[REQUIRED WORK]:
Which of the lines below contain the string "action"? Copy each one.

[GIVEN DATA]:
* * * *

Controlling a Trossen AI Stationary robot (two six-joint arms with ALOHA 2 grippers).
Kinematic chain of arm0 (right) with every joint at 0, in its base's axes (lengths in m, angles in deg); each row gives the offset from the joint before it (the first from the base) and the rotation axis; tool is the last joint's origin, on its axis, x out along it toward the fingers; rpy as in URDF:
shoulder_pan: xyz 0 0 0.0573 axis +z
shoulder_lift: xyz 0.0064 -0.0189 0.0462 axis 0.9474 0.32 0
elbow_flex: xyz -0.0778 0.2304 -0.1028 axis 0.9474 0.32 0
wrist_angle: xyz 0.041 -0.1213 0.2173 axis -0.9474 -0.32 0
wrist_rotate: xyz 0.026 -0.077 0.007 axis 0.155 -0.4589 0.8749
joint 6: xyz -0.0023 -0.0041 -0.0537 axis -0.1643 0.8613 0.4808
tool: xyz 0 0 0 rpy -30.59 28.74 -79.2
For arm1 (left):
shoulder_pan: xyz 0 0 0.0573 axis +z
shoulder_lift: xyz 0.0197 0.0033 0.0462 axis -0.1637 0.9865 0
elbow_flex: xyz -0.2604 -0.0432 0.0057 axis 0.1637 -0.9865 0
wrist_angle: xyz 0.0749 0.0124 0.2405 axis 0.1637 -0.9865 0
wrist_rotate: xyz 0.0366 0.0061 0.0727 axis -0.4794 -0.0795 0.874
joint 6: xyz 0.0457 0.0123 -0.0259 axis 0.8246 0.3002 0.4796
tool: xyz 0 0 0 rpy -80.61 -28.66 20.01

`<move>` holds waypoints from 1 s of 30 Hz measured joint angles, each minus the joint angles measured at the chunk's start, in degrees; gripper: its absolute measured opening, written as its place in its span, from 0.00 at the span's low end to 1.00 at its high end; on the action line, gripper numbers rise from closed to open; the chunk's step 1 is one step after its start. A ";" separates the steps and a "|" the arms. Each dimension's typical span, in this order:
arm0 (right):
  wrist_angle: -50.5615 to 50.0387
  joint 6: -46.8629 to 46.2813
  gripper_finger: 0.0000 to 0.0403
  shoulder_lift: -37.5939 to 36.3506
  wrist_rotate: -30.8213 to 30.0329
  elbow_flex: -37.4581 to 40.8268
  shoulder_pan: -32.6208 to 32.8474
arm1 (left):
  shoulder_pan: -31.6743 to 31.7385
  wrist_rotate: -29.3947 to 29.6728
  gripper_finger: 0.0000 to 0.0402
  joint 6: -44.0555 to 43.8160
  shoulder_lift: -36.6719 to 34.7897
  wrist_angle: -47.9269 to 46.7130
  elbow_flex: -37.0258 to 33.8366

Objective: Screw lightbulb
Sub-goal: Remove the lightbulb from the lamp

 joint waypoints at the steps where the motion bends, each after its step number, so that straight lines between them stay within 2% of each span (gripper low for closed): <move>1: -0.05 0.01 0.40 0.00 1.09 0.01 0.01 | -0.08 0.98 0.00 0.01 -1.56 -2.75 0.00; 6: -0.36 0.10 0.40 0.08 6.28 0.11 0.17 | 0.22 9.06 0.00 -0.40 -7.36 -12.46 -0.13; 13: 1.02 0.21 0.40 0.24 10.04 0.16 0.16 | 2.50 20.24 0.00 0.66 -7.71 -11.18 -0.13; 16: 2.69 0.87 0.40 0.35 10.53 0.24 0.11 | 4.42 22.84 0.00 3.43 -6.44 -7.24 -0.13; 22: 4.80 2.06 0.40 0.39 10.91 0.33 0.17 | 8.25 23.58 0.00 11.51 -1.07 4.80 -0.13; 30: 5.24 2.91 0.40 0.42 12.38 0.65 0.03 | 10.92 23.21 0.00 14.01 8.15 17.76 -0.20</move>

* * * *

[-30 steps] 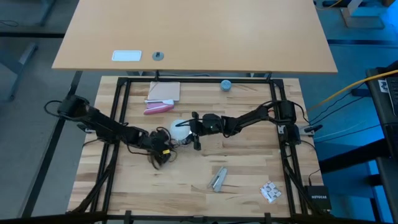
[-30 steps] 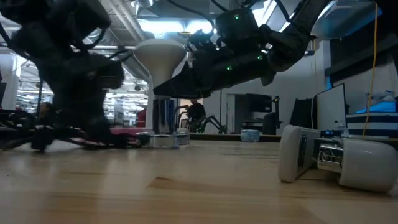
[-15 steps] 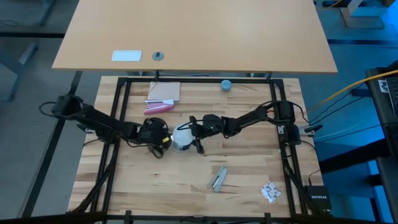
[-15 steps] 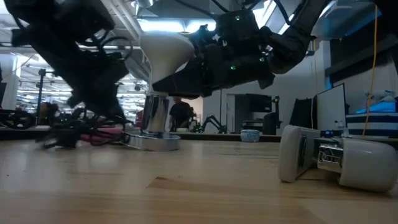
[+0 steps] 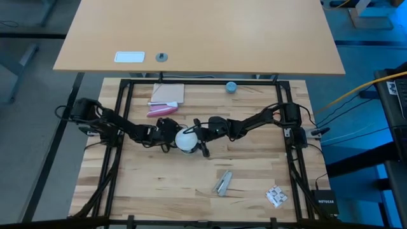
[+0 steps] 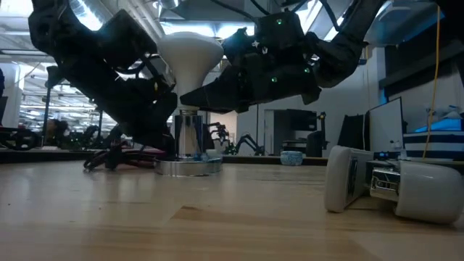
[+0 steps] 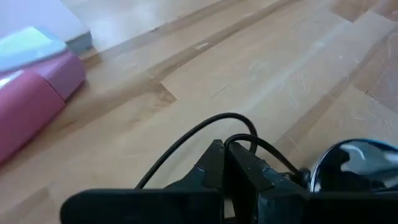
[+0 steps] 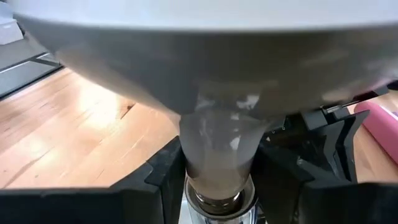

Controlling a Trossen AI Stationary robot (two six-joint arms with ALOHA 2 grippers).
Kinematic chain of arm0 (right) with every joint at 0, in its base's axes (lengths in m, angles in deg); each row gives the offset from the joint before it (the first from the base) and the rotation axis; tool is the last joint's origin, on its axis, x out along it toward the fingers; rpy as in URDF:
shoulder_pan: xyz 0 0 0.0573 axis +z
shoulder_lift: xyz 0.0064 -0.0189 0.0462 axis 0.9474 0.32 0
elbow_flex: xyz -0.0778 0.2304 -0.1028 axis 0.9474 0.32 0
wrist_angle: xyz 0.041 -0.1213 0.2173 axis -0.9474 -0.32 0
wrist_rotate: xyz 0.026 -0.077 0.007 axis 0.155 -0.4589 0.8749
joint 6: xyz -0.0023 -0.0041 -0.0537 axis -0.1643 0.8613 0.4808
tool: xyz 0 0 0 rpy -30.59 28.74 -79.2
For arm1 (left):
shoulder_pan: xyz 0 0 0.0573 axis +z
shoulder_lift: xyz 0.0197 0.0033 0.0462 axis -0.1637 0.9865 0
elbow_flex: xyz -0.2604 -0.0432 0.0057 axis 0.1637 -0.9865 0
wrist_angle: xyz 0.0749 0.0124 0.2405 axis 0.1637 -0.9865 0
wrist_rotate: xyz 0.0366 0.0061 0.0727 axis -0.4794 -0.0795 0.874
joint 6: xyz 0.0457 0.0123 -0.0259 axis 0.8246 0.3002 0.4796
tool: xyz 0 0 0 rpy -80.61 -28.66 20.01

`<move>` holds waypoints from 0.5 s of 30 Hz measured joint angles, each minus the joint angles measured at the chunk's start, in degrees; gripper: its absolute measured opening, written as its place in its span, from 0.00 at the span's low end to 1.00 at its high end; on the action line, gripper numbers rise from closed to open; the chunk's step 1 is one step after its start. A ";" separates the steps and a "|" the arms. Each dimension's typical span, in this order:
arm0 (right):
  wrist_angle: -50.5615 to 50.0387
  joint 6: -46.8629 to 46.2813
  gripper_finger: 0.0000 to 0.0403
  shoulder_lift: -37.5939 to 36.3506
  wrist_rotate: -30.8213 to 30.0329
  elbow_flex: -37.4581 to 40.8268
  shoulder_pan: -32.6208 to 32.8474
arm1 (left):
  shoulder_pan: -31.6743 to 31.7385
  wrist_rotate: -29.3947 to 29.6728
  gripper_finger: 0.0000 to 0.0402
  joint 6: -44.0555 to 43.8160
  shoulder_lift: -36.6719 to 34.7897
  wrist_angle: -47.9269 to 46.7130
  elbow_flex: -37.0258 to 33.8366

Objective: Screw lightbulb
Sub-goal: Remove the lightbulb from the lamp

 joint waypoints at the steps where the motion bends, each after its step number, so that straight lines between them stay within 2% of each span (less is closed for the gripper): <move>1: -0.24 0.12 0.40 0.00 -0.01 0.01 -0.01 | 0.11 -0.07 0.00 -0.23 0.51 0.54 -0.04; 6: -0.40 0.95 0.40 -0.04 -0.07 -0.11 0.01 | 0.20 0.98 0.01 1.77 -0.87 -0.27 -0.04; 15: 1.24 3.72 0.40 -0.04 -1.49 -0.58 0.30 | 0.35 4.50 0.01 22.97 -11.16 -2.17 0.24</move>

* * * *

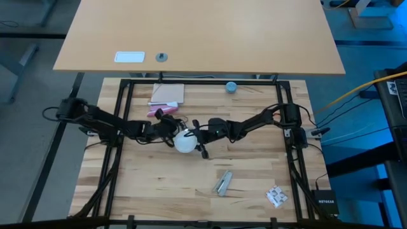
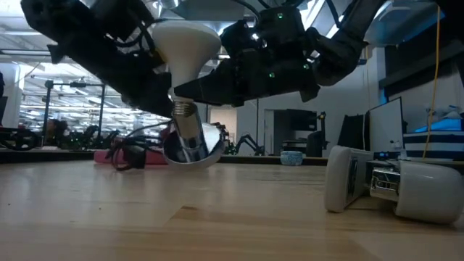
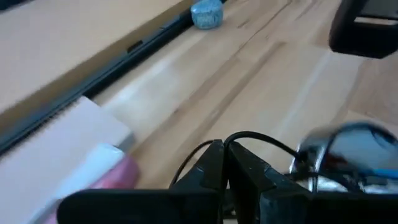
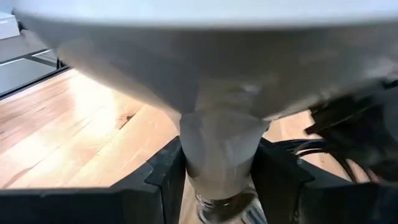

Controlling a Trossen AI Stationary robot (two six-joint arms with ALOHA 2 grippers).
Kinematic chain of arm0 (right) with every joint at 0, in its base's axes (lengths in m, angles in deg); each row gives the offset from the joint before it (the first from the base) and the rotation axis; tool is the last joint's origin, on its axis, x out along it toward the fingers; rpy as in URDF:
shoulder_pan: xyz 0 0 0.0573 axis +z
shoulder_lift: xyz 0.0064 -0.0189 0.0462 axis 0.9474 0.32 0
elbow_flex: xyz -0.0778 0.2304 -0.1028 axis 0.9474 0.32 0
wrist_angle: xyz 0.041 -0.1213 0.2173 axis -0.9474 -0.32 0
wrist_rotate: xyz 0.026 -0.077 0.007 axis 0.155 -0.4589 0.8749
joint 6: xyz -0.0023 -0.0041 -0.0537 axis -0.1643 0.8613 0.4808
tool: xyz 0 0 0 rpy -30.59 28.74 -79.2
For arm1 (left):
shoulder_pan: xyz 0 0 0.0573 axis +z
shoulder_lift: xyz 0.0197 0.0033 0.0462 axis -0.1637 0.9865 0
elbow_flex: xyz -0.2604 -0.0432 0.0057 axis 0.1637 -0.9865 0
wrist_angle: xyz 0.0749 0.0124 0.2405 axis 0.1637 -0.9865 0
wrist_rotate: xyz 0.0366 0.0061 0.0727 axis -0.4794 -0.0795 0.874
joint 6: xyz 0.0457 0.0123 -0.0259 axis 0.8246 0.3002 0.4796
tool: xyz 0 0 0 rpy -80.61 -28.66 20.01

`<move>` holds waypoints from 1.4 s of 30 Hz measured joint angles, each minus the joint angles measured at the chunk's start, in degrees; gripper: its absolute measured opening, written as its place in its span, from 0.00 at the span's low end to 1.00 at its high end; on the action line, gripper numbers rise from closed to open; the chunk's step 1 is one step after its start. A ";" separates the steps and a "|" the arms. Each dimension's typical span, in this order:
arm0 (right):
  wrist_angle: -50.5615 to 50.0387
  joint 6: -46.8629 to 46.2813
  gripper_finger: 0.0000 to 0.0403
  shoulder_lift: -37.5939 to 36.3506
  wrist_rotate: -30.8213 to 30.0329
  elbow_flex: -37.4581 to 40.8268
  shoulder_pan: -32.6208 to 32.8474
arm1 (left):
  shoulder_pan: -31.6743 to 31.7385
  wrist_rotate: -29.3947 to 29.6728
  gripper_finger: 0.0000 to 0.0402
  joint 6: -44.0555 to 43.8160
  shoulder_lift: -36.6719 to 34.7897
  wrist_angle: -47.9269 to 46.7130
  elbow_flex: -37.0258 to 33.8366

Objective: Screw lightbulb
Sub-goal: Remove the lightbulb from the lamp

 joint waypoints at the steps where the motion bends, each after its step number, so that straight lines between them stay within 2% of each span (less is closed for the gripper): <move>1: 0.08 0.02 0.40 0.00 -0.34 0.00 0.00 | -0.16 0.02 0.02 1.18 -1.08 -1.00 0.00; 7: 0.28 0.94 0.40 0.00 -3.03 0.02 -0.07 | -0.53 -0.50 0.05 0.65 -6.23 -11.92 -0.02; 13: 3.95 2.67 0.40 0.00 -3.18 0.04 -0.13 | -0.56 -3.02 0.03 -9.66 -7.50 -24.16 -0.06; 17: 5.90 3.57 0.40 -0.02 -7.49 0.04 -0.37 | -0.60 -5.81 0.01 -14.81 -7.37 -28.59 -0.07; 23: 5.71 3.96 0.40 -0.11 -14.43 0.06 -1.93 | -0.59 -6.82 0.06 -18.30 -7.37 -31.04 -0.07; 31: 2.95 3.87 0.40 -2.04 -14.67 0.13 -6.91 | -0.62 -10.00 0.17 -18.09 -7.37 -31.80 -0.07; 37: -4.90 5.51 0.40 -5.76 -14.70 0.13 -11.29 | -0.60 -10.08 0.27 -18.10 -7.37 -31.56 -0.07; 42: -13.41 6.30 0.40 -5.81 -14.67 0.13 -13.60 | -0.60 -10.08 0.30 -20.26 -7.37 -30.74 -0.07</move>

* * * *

[WRITTEN RESPONSE]:
`<move>` holds waypoints from 1 s of 30 Hz measured joint angles, each minus the joint angles measured at the chunk's start, in degrees; gripper: its absolute measured opening, written as its place in its span, from 0.00 at the span's low end to 1.00 at its high end; on the action line, gripper numbers rise from closed to open; the chunk's step 1 is one step after its start. A ";" separates the steps and a "|" the arms. Each dimension's typical span, in this order:
`<move>` holds waypoints from 0.5 s of 30 Hz measured joint angles, each minus the joint angles measured at the chunk's start, in degrees; gripper: its absolute measured opening, written as its place in its span, from 0.00 at the span's low end to 1.00 at its high end; on the action line, gripper numbers rise from closed to open; the chunk's step 1 is one step after its start. A ";" separates the steps and a "|" the arms. Each dimension's typical span, in this order:
`<move>` holds waypoints from 1.4 s of 30 Hz measured joint angles, each minus the joint angles measured at the chunk's start, in degrees; gripper: its absolute measured opening, written as its place in its span, from 0.00 at the span's low end to 1.00 at its high end; on the action line, gripper numbers rise from closed to open; the chunk's step 1 is one step after its start. A ";" separates the steps and a "|" the arms. Each dimension's typical span, in this order:

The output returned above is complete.